An enhanced finite step length method for structural reliability analysis and reliability-based design optimization

The finite step length (FSL) method is extensively used for structural reliability analysis due to its robustness and efficiency compared with traditional Hasofer-Lind and Rackwitz-Fiessler (HL-RF) method. However, it may generate a large computational effort when it faces some complex nonlinear limit state functions. This study explains the basic reason of inefficiency of the FSL method and proposes an enhanced finite step length (EFSL) method to improve the ability for solving complex nonlinear problems, and then apply it to reliability-based design optimization (RBDO). The tactic is to present an iterative control criterion to compensate for the deficiency of the FSL method in the oscillation amplitude criterion, which solves the problem of large computational effort caused by unchanged step length during the iterative process. Then, a comprehensive step length adjustment formula is presented, which can adaptively adjust the step length to achieve fast convergence for limit state functions with different degrees of nonlinearity.
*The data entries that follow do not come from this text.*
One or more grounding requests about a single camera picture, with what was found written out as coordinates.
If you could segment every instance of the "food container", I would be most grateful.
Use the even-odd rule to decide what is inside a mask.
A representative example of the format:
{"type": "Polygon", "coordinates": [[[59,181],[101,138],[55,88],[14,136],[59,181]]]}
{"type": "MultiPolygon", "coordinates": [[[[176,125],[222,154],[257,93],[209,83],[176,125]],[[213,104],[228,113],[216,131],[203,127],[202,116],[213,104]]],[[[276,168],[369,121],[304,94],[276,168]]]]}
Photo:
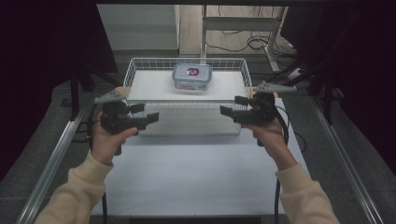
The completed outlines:
{"type": "Polygon", "coordinates": [[[212,79],[212,67],[208,64],[178,63],[172,78],[178,90],[206,91],[212,79]]]}

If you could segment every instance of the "container lid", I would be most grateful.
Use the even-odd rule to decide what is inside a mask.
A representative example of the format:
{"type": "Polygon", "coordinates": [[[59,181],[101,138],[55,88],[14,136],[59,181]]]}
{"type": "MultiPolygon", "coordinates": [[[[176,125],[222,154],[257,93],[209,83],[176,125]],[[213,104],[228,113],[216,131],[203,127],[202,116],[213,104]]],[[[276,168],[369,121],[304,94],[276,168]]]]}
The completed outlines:
{"type": "Polygon", "coordinates": [[[209,82],[212,79],[212,67],[208,64],[178,63],[172,78],[178,81],[209,82]]]}

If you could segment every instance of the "beige sleeve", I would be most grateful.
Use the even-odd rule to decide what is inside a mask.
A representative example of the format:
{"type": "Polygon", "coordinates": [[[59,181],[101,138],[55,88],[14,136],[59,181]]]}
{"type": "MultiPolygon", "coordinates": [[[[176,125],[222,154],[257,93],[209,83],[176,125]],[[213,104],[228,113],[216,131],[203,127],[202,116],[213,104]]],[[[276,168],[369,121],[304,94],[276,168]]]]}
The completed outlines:
{"type": "Polygon", "coordinates": [[[67,183],[55,190],[35,223],[88,223],[105,193],[104,181],[111,169],[89,153],[79,167],[69,170],[67,183]]]}
{"type": "Polygon", "coordinates": [[[280,201],[290,223],[339,223],[326,193],[301,164],[279,171],[276,176],[283,189],[280,201]]]}

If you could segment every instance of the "wire basket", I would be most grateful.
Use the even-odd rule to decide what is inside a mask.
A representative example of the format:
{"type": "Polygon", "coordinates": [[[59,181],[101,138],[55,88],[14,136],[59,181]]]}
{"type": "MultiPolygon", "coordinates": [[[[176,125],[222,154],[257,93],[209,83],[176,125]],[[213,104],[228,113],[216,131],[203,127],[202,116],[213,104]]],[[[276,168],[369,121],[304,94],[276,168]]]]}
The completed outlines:
{"type": "Polygon", "coordinates": [[[240,125],[222,116],[219,106],[234,107],[235,95],[249,97],[251,80],[244,59],[133,58],[124,89],[129,105],[145,104],[145,114],[160,112],[160,120],[141,130],[142,136],[238,135],[240,125]],[[210,65],[212,86],[198,93],[175,90],[171,74],[178,63],[210,65]]]}

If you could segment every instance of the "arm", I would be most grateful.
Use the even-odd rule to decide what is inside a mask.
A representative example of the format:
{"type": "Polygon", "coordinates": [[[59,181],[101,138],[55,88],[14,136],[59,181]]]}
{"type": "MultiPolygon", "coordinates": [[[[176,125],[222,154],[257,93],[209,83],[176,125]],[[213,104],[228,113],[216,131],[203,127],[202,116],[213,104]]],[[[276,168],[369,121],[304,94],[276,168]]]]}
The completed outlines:
{"type": "Polygon", "coordinates": [[[278,169],[276,176],[283,188],[280,200],[290,223],[339,223],[320,184],[305,173],[289,151],[277,119],[265,126],[242,127],[253,131],[274,159],[278,169]]]}
{"type": "Polygon", "coordinates": [[[113,167],[113,156],[136,128],[111,135],[100,125],[93,126],[92,150],[77,168],[69,170],[67,183],[52,194],[35,223],[88,223],[95,205],[105,193],[105,178],[113,167]]]}

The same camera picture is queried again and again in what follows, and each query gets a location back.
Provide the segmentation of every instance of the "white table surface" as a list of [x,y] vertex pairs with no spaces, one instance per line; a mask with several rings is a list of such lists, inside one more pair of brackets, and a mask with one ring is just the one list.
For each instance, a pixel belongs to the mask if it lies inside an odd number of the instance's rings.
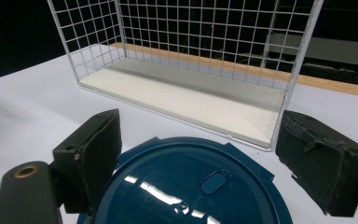
[[[273,182],[294,223],[358,223],[358,209],[355,217],[325,216],[273,152],[231,142],[81,89],[66,56],[0,78],[0,180],[6,171],[21,163],[52,162],[53,148],[89,117],[112,108],[120,110],[123,151],[155,136],[194,136],[230,142],[275,174]],[[358,142],[358,96],[297,85],[289,109],[315,117]],[[62,213],[62,219],[63,223],[76,223],[76,215]]]

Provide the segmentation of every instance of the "dark wall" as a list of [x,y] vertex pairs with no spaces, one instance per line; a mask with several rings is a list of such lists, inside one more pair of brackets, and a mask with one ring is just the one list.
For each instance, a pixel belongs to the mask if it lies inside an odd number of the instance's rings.
[[47,0],[0,0],[0,77],[63,54]]

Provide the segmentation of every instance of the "wire mesh cage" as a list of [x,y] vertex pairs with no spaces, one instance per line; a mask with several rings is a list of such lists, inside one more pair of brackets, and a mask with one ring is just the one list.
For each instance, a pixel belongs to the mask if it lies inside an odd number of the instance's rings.
[[323,0],[48,0],[80,86],[271,150]]

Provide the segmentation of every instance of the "screw hole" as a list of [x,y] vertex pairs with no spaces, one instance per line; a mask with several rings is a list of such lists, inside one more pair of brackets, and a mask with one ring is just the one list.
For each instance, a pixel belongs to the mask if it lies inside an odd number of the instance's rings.
[[29,166],[22,167],[19,170],[17,170],[16,173],[14,173],[14,177],[16,177],[18,179],[28,177],[28,176],[36,173],[37,169],[38,168],[35,165],[29,165]]

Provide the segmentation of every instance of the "dark teal container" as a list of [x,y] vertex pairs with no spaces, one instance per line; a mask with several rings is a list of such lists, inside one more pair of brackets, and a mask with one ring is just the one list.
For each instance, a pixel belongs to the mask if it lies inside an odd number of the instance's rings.
[[231,144],[153,138],[120,155],[94,223],[292,223],[273,177]]

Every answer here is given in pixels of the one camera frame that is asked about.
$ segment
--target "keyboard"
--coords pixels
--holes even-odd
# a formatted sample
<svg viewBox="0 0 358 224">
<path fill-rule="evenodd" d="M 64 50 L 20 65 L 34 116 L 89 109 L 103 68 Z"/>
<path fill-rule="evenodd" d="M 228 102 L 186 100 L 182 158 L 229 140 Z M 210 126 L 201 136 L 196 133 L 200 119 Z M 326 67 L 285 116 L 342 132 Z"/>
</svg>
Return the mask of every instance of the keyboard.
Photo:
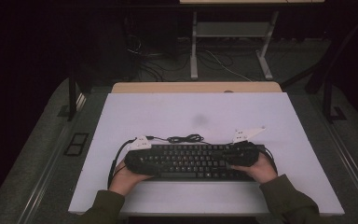
<svg viewBox="0 0 358 224">
<path fill-rule="evenodd" d="M 142 160 L 163 164 L 160 175 L 148 179 L 185 181 L 254 181 L 244 172 L 233 170 L 213 154 L 230 145 L 152 145 Z"/>
</svg>

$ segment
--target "desk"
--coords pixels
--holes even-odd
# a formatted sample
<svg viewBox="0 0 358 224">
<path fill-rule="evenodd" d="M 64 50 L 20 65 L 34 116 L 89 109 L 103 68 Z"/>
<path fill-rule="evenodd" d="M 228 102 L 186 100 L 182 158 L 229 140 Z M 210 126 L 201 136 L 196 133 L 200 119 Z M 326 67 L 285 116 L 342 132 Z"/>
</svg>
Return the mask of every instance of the desk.
<svg viewBox="0 0 358 224">
<path fill-rule="evenodd" d="M 324 0 L 180 0 L 181 4 L 289 4 L 289 3 L 322 3 Z M 193 14 L 193 32 L 191 39 L 190 73 L 192 79 L 198 79 L 196 43 L 197 37 L 264 37 L 261 49 L 256 51 L 258 62 L 266 80 L 273 76 L 266 61 L 269 41 L 278 19 L 279 11 L 274 11 L 270 21 L 262 22 L 198 22 L 197 11 Z"/>
<path fill-rule="evenodd" d="M 212 144 L 229 143 L 235 129 L 265 126 L 267 130 L 252 141 L 272 152 L 279 173 L 287 174 L 297 189 L 319 204 L 323 215 L 343 214 L 290 100 L 277 87 L 273 82 L 118 83 L 106 99 L 69 211 L 83 213 L 91 207 L 97 190 L 106 188 L 118 148 L 129 139 L 199 133 Z M 268 92 L 249 92 L 262 89 Z M 123 150 L 119 159 L 124 156 Z M 121 210 L 123 217 L 268 213 L 253 182 L 143 182 Z"/>
</svg>

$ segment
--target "white tabletop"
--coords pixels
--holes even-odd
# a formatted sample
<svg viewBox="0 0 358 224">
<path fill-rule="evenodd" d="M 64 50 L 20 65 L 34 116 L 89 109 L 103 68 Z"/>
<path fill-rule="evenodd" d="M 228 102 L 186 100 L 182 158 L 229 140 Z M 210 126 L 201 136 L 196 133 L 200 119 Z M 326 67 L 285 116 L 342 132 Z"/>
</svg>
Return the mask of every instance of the white tabletop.
<svg viewBox="0 0 358 224">
<path fill-rule="evenodd" d="M 319 205 L 322 215 L 343 214 L 296 112 L 282 92 L 109 94 L 69 211 L 83 213 L 92 206 L 97 191 L 106 189 L 119 147 L 129 139 L 198 133 L 206 142 L 225 144 L 232 141 L 237 129 L 262 126 L 267 129 L 251 141 L 272 152 L 279 174 L 287 174 L 298 190 Z M 256 183 L 143 182 L 127 196 L 121 215 L 259 216 L 268 212 Z"/>
</svg>

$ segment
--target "dark green sleeve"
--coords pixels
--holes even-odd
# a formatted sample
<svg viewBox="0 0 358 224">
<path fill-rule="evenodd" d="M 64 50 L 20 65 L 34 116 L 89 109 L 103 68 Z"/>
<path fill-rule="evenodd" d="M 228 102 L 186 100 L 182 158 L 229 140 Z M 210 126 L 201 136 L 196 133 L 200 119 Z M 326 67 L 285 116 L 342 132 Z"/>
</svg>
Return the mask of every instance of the dark green sleeve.
<svg viewBox="0 0 358 224">
<path fill-rule="evenodd" d="M 260 185 L 272 215 L 291 224 L 324 224 L 318 205 L 307 195 L 295 189 L 286 175 Z"/>
<path fill-rule="evenodd" d="M 117 223 L 118 213 L 124 204 L 124 196 L 109 190 L 99 190 L 92 207 L 83 214 L 77 224 Z"/>
</svg>

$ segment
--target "floor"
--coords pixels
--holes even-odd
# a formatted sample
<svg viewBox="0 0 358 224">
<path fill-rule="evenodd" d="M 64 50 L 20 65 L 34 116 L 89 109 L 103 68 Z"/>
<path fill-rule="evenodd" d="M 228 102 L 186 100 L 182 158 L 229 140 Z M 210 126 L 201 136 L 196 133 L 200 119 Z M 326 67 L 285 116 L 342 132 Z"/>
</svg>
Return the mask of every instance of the floor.
<svg viewBox="0 0 358 224">
<path fill-rule="evenodd" d="M 166 59 L 152 49 L 137 50 L 134 54 L 142 54 L 142 64 L 133 81 L 194 81 L 189 74 L 188 39 L 179 41 L 181 54 L 176 59 Z M 255 50 L 261 44 L 259 39 L 200 39 L 198 81 L 264 81 L 255 57 Z M 329 44 L 328 40 L 317 39 L 301 43 L 295 40 L 272 42 L 266 57 L 273 81 L 282 83 L 317 63 Z M 332 223 L 358 223 L 358 181 L 353 181 L 358 175 L 354 175 L 342 159 L 343 154 L 350 155 L 358 168 L 358 114 L 342 92 L 334 88 L 333 106 L 339 107 L 346 119 L 329 124 L 321 114 L 323 93 L 306 94 L 307 81 L 303 78 L 284 91 L 289 94 L 344 208 L 345 215 L 331 217 Z M 72 121 L 67 121 L 66 117 L 67 88 L 65 80 L 51 96 L 0 189 L 0 223 L 73 223 L 77 219 L 77 215 L 69 214 L 67 209 L 111 87 L 94 87 L 91 93 L 79 98 L 78 112 Z M 79 157 L 63 156 L 74 133 L 89 134 L 84 151 Z M 257 220 L 281 223 L 274 217 L 258 217 Z"/>
</svg>

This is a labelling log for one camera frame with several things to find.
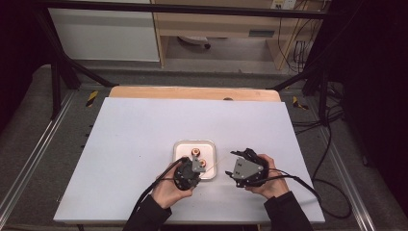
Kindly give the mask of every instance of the tripod leg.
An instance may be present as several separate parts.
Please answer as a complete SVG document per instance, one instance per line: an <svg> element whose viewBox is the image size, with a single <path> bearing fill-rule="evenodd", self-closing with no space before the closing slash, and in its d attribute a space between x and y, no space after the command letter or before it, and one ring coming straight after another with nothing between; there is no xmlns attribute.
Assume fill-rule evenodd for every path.
<svg viewBox="0 0 408 231"><path fill-rule="evenodd" d="M327 103L327 70L323 71L320 82L320 96L319 96L319 119L321 120L323 126L328 125L328 117L326 116L326 103Z"/></svg>
<svg viewBox="0 0 408 231"><path fill-rule="evenodd" d="M284 88L296 83L299 80L302 79L309 79L313 73L315 73L316 68L314 66L310 66L309 68L305 69L303 72L298 73L294 77L290 78L289 80L276 85L275 87L268 88L267 90L276 90L280 91L283 90Z"/></svg>
<svg viewBox="0 0 408 231"><path fill-rule="evenodd" d="M118 86L118 84L114 84L111 83L105 79L103 79L102 77L100 77L99 75L91 72L90 70L88 70L87 68L85 68L84 66L76 63L75 61L71 60L69 57L65 56L65 59L67 62L69 62L75 69L81 71L82 73L84 73L85 75L87 75L88 77L90 77L90 79L98 82L99 84L105 86L105 87L114 87L114 86Z"/></svg>

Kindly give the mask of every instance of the white tabletop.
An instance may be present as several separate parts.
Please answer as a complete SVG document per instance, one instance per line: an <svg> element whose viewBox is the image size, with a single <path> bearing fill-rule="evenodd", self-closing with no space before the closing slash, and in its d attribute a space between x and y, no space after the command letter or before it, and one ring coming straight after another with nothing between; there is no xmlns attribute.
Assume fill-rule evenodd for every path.
<svg viewBox="0 0 408 231"><path fill-rule="evenodd" d="M216 145L217 176L171 207L167 223L266 223L262 196L238 189L231 151L266 153L276 166L312 185L284 103L106 98L54 217L65 223L118 223L172 161L179 140ZM311 222L324 222L315 197L289 188Z"/></svg>

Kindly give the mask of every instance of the gray carpet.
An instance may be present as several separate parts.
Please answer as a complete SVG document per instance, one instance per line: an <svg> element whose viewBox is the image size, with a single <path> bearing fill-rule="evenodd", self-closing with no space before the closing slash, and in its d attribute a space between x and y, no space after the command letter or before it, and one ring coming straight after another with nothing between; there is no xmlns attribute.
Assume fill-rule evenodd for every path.
<svg viewBox="0 0 408 231"><path fill-rule="evenodd" d="M161 73L146 71L142 74L123 70L99 71L101 75L112 81L129 85L262 89L265 86L273 86L280 82L279 76L268 78L265 75L254 74L242 74L234 77L233 75L220 73L191 74L186 72L178 75L165 71ZM36 73L35 82L27 93L26 99L13 121L1 134L0 161L6 163L0 169L2 182L0 193L2 197L13 183L13 179L24 165L25 160L49 121L48 118L51 115L49 81L50 77L47 69L40 69ZM11 230L12 225L22 224L30 225L28 228L26 227L29 230L35 228L52 230L57 227L71 227L53 221L53 216L58 207L57 199L64 194L70 176L81 155L81 146L86 144L86 134L91 132L89 126L95 121L103 98L109 94L109 89L100 90L92 107L87 108L85 104L90 93L91 90L78 90L76 92L61 127L44 153L37 170L7 222L7 226ZM292 120L314 120L310 111L293 107L291 95L282 96L282 100L287 102ZM378 230L408 230L407 218L402 214L376 169L363 166L358 145L355 143L346 121L338 120L332 124L332 127L333 139L340 149L342 158L364 199L374 225ZM318 129L313 129L297 137L306 166L312 174L325 148L320 132ZM329 158L323 163L318 177L340 186ZM346 211L344 200L337 192L321 184L316 185L316 188L323 198L323 206L329 211L336 214L343 214ZM325 223L314 224L314 228L317 230L359 230L354 216L348 219L336 219L325 215L325 218Z"/></svg>

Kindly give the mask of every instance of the black controller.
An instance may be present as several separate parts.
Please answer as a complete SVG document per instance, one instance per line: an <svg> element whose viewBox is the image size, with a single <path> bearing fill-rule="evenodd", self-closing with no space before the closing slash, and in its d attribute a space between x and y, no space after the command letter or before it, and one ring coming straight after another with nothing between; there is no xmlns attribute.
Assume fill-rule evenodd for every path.
<svg viewBox="0 0 408 231"><path fill-rule="evenodd" d="M196 187L200 182L200 169L193 168L193 162L190 158L186 158L187 161L184 161L182 165L176 168L174 172L174 184L181 191L187 191L192 187Z"/></svg>
<svg viewBox="0 0 408 231"><path fill-rule="evenodd" d="M235 163L234 172L225 171L227 175L235 180L238 188L246 186L260 187L264 183L255 183L268 178L268 162L260 157L250 148L244 152L232 151L232 154L241 156Z"/></svg>

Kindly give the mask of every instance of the person's left hand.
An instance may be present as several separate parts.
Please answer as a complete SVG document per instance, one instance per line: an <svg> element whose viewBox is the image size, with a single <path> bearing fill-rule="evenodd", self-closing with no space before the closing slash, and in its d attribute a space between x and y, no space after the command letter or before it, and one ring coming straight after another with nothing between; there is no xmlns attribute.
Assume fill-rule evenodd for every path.
<svg viewBox="0 0 408 231"><path fill-rule="evenodd" d="M166 180L162 180L152 192L153 199L163 208L167 209L177 201L192 196L193 188L187 191L181 191L177 189L176 185L174 184L174 171L178 168L182 163L177 164L173 167L164 177Z"/></svg>
Following that, the proposed method is combined with the double loop method (DLM) to improve the efficiency and robustness for solving complex RBDO problems. The robustness and efficiency of the proposed method compared to other commonly used first-order reliability analysis methods are demonstrated by five numerical examples. In addition, four design problems are used to validate the proposed EFSL-based DLM which is effective for solving complex nonlinear RBDO problems.

Automated summary

This study addresses the inefficiency of the finite step length (FSL) method in dealing with complex nonlinear problems and proposes an enhanced finite step length (EFSL) method, which is applied to reliability-based design optimization (RBDO). By introducing an iterative control criterion and a comprehensive step length adjustment formula, the EFSL method achieves fast convergence for limit state functions with varying degrees of nonlinearity. The proposed method is combined with the double loop method (DLM) to improve efficiency and robustness in solving complex RBDO problems.